WORK INSTRUCTION: In the data below, the answer is the run of lines from the line containing "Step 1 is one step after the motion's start" through the line containing "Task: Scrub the", both included; print it exactly and nothing else.

== == ==

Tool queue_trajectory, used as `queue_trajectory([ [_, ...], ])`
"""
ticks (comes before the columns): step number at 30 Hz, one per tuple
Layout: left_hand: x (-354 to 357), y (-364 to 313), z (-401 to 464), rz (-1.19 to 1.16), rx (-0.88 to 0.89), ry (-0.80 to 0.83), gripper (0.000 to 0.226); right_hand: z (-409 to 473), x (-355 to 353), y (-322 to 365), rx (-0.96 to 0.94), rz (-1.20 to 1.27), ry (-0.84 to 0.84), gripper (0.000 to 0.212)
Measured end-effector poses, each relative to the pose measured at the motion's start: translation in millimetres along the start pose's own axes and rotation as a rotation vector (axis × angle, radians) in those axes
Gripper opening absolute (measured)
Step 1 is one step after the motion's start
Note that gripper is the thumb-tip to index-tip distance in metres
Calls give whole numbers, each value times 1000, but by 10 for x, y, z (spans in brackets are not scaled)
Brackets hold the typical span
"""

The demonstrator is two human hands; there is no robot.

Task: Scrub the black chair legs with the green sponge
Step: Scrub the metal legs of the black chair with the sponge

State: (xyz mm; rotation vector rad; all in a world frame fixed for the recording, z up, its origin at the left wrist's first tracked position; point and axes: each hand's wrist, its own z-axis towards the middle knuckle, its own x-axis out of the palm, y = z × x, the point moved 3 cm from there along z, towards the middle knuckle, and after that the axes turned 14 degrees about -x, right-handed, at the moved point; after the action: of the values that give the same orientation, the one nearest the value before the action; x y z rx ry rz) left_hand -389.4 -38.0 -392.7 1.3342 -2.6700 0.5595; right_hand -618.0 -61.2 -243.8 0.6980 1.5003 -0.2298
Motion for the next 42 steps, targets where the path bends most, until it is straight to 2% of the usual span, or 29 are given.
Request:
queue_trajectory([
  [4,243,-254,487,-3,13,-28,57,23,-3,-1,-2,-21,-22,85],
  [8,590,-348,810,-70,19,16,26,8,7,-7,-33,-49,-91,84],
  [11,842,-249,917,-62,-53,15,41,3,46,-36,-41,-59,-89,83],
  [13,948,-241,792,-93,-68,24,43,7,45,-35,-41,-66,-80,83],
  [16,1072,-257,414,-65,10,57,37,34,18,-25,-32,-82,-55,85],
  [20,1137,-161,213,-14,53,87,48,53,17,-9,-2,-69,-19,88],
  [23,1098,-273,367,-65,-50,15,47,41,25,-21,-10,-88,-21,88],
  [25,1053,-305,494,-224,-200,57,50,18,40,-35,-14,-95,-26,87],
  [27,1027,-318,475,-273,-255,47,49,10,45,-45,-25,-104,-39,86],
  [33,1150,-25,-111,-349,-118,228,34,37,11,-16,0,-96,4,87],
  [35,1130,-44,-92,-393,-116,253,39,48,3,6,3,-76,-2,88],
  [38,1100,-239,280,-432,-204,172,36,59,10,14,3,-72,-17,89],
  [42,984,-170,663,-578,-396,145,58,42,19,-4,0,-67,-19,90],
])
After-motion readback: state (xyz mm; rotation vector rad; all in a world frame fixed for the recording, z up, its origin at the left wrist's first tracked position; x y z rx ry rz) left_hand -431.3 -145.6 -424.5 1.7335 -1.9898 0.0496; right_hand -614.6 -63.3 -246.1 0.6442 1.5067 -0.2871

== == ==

EXERCISE RESPONSE:
Step 1 is one step after the motion's start
Note that gripper is the thumb-tip to index-tip distance in metres
Calls give whole numbers, each value times 1000, but by 10 for x, y, z (spans in brackets are not scaled)
Brackets hold the typical span
"""

The demonstrator is two human hands; there is no robot.

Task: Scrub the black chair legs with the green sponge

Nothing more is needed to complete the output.